BEGIN

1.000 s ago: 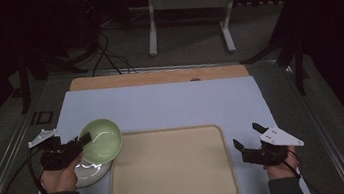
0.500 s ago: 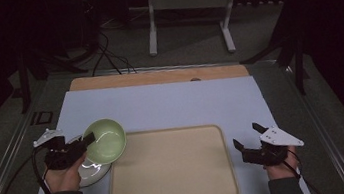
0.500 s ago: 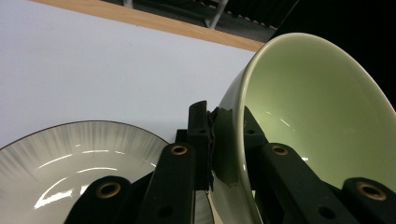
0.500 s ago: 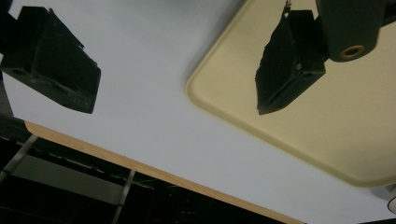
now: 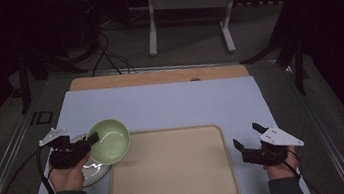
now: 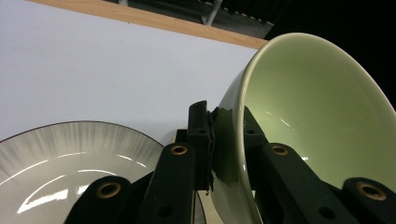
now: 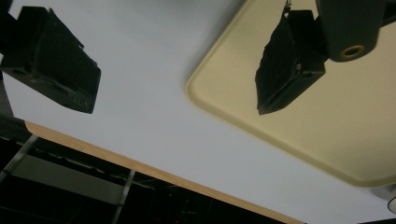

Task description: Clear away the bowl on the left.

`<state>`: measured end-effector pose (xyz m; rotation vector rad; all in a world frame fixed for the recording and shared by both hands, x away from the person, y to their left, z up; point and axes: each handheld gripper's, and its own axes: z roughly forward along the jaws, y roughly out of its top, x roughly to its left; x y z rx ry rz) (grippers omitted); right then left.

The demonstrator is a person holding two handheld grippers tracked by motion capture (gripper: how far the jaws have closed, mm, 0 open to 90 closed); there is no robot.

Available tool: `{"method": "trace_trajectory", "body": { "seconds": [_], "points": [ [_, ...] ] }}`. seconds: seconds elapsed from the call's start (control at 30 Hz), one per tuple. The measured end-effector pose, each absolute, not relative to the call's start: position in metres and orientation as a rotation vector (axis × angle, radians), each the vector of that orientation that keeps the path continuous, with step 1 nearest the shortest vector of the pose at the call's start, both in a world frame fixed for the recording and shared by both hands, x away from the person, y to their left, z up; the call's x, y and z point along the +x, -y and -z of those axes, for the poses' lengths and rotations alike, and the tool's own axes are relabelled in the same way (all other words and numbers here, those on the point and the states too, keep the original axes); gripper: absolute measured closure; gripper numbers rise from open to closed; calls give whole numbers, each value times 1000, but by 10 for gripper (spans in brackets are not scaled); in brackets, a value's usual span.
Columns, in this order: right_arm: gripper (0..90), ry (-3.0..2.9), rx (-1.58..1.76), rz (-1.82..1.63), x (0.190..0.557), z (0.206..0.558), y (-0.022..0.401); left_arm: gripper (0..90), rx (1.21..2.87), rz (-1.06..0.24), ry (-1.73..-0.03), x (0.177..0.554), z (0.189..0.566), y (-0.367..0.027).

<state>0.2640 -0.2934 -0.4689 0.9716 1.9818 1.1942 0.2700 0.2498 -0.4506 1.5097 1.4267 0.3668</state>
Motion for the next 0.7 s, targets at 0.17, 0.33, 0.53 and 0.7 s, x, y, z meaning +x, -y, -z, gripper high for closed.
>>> {"method": "trace_trajectory", "body": {
  "seconds": [0.17, 0.33, 0.53, 0.7],
  "points": [
    [136, -1981, 971, -1194, 264, 469, 293, 817, 1518, -367, -1422, 271, 451, -246],
    [136, -1981, 971, -1195, 264, 469, 294, 817, 1532, -369, -1416, 272, 452, -241],
    [136, -1981, 971, -1194, 264, 469, 293, 816, 1549, -366, -1408, 273, 453, -236],
    [136, -1980, 970, -1194, 264, 469, 294, 816, 1562, -365, -1398, 274, 454, -230]
  ]
}}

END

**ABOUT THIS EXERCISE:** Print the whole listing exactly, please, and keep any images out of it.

**WRITTEN SOLUTION:**
1.000 s ago: 
0.500 s ago: 
0.500 s ago: 
0.500 s ago: 
now: 
now: 
now: 

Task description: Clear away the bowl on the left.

`<state>`: measured end-effector pose (xyz m; rotation vector rad; all in a world frame fixed for the recording and shared by both hands, x away from the person, y to their left, z up; point and axes: each handheld gripper's, and its own axes: z roughly forward along the jaws, y roughly out of its top, x roughly to its left; x y z rx ry rz) (grippers omitted); right then left.

The demonstrator is a person holding two handheld grippers tracked by motion capture (gripper: how far the jaws have closed, mm, 0 open to 90 closed); there is no robot.

Available tool: `{"method": "trace_trajectory", "body": { "seconds": [_], "points": [ [_, ...] ] }}`. seconds: seconds elapsed from the call's start (control at 30 Hz), one per tuple. The measured end-effector pose, each absolute, not relative to the call's start: position in metres and orientation as a rotation vector (axis × angle, radians), each the vector of that orientation that keeps the path continuous, with step 1 nearest the shortest vector of the pose at the call's start, both in a world frame fixed for the recording and shared by both hands, x away from the person, y to their left, z up; the call's x, y and z point along the +x, -y and -z of those axes, for the poses' lengths and rotations alike, and the tool's own axes are relabelled in the same way (all other words and numbers here, those on the point and the states too, keep the original axes); gripper: absolute measured closure; gripper numbers rise from open to closed; calls give whole numbers, each value times 1000, but by 10 for gripper (spans in brackets are not scaled); in brackets, a value's usual span.
Columns, in this order: right_arm: gripper (0..90), ry (-3.0..2.9), rx (-1.58..1.76), rz (-1.82..1.63), x (0.190..0.557), z (0.206..0.558), y (-0.022..0.401); left_arm: gripper (0..90), rx (1.21..2.87), rz (-1.06..0.24), ry (-1.73..-0.03), x (0.177..0.554), z (0.189..0.566), y (-0.367..0.027).

<state>0.2640 -0.2934 -0.4689 0.9716 1.9818 1.1942 0.2700 0.2498 -0.4506 1.5097 1.4267 0.3668</state>
Motion for the next 0.7 s, targets at 0.17, 0.33, 0.53 and 0.7 s, x, y, z meaning +x, -y, -z, gripper high for closed.
>>> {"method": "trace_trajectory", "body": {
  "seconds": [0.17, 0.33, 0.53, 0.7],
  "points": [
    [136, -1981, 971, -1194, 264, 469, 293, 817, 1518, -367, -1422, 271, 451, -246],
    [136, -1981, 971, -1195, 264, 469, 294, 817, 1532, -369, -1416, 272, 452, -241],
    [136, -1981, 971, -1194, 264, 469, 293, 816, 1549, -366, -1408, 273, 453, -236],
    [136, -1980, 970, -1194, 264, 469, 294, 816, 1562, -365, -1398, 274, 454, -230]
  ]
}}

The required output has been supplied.